Pendant ce temps, Gryf s’était risqué au corps-à-corps avec Hadouna, mais le résultat n’était guère probant. Bénéficiant au départ d’une agilité, d’une vitesse supérieure et de l’effet de surprise, mon ami était en train de perdre. Hadouna, plus endurant, armé, lui assena un rude coup de sa batte, qui projeta son adversaire contre le parapet, dans un bruit sec de craquement. Et il aurait sans doute achevé sa besogne, si un nouvel arrivant, surgi de derrière le 4X4, ne lui avait pas assené un coup d’un énorme hachoir de boucher à la nuque, qui fit voler sa tête dans le fleuve. L’apparition retira la capuche du grand sweat qui le recouvrait ; j’eus la surprise de reconnaitre le grand de terminale que j’avais vu chez le proviseur. Mais il ne souriait plus du tout. Un deuxième homme apparut ; c’était quelqu’un de beaucoup plus petit, de ce que je pouvais en juger, dont le corps était couvert d’un long manteau violet, et le visage d’un masque rappelant un peu un animal.

-Mes félicitations, monsieur Lombrerouge. Vos hommes et vous ont passé avec brio le premier test. Quel dommage que vous ayez décapité ce pauvre Hadouna… N’est-ce pas, Mon ami ? ajouta-t-il en s’adressant au corps décapité. Et ce dernier, à ma grande frayeur, se releva, et plongea dans la Seine !

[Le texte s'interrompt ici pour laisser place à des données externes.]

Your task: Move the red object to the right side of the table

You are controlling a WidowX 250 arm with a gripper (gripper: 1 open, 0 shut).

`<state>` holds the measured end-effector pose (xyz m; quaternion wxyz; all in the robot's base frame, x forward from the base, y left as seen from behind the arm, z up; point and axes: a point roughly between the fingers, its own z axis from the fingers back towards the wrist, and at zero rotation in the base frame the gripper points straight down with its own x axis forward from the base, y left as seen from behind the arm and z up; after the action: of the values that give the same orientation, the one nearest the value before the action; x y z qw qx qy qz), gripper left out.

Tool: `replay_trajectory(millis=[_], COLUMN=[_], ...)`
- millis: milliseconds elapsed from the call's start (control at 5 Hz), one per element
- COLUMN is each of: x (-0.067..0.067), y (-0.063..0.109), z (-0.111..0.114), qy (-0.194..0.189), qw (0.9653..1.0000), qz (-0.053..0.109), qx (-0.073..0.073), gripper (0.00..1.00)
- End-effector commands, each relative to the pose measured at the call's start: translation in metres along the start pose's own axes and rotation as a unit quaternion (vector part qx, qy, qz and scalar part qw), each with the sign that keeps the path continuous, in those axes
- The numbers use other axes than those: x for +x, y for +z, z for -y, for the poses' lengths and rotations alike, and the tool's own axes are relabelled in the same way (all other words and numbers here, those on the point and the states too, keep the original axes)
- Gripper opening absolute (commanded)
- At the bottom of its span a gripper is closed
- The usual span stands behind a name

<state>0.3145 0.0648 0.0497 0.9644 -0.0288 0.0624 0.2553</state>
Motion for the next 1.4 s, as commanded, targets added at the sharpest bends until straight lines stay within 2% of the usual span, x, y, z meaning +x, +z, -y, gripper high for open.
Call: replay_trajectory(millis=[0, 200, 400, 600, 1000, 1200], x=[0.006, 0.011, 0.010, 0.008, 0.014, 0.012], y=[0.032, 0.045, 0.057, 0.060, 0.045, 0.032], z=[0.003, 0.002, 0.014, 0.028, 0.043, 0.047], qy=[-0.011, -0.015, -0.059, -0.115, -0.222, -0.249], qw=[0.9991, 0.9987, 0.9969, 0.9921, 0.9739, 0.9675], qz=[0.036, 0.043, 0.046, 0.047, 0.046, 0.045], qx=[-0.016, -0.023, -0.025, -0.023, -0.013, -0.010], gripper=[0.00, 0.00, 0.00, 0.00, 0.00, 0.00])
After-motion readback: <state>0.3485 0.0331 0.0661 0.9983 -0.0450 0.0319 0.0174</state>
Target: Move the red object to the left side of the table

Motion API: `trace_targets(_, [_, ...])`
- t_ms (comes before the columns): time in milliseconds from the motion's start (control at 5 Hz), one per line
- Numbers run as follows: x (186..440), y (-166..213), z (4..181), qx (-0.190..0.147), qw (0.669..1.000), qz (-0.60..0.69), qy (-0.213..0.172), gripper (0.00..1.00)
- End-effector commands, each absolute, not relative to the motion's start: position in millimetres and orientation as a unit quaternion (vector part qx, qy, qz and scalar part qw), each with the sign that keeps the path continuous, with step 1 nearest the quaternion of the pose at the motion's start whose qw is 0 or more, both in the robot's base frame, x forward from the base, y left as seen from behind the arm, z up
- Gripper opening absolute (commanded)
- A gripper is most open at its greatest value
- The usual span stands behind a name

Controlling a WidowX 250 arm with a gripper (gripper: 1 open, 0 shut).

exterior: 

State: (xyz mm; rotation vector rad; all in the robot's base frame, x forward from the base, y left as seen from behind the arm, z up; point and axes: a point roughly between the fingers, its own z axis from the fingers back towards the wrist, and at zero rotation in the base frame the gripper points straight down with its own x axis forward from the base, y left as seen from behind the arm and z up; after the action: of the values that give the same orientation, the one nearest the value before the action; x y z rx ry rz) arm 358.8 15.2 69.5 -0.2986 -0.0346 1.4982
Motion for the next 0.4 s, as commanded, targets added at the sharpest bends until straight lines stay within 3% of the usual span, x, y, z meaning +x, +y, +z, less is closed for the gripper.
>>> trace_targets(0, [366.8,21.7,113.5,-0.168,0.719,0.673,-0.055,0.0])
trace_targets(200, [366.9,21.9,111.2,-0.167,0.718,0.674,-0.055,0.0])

-Monsieur Hadouna doit récupérer sa tête, nous expliqua Lombrerouge, pas le moins du monde perturbé par le spectacle. Auriez-vous l’obligeance de nous emmener auprès du gardien ?

-Les clés sont sur le volant, répondit simplement Elysio – car c’était lui – en s’asseyant sur le siège passager du 4X4. Laconique, le colosse ouvrit la portière arrière du véhicule et nous fit signe de pénétrer dans l’habitacle. Gryf y bondit souplement sans hésitations ; je le suivis d’un pas plus sceptique. Les filles m’emboitèrent le pas.

-Et Saryn ? Demandais-je.

-Elle s’est défilée. Gronda le colosse en réponse. Plus qu’à espérer qu’elle ne prévienne pas les flics. Il alluma le moteur de la voiture et celle-ci partit doucement. Nous tournâmes à gauche, puis à droite et nous sortîmes de la ville. Un SUV banalisé vint se placer devant nous, puis un autre derrière.

Notre escorte de Dragonites, expliqua le colosse. Au cas où Saryn ne serait pas la seule taupe… Et en disant cela, il eut un geste explicite du pouce, qu’il se passa sur la gorge avec un rictus menaçant et un regard de plomb. Le piège était refermé ; plus possible de faire machine arrière…

Le même boulevard, à cent mètres.

La route paraissait déserte ; les trois véhicules, en tout cas, ne jetèrent qu’un coup d’œil distrait à l’épave de char Hotchkiss, abandonné cinq ans plus tôt par les Français, ; qui, fantôme des temps anciens, rappelait aux quelques rares qui venaient sur cette route, au moyen d’un graffiti fait à la hâte, dans cette langue étrange : « Nous reviendrons. » Deux cercles de lumière jaune apparurent alors derrière lui, pour disparaitre presque aussitôt. Une berline Panhard, propulsé par un 6-cylindres en ligne rugissant de puissance fière, s’engagea sur la route et, tous feux éteints, dans l’indifférence de sa proie, suivit le petit convoi à la même vive allure, sans perdre un mètre et sans difficulté. La bête, contrairement aux SUV électriques, n’étaient pas au summum de ses forces. Elle ne forçait pas sur son moteur. Au contraire, celui-ci grommelait : « On se traine ! Emmène-moi plus vite, montre-leur ce que c’est qu’une vraie voiture. Montre-leur ce que peut faire un Français. » Un homme ordinaire aurait, sans aucun doute, obéi à cette injonction ; mais son conducteur n’était pas un homme ordinaire. Tout en repassant la 4ème, pour ne pas rattraper Elysio et se gens, le censeur d’une main retenait le volant ; de l’autre, il armait un pistolet sur lequel se lisait clairement : Twenty two long Rifle.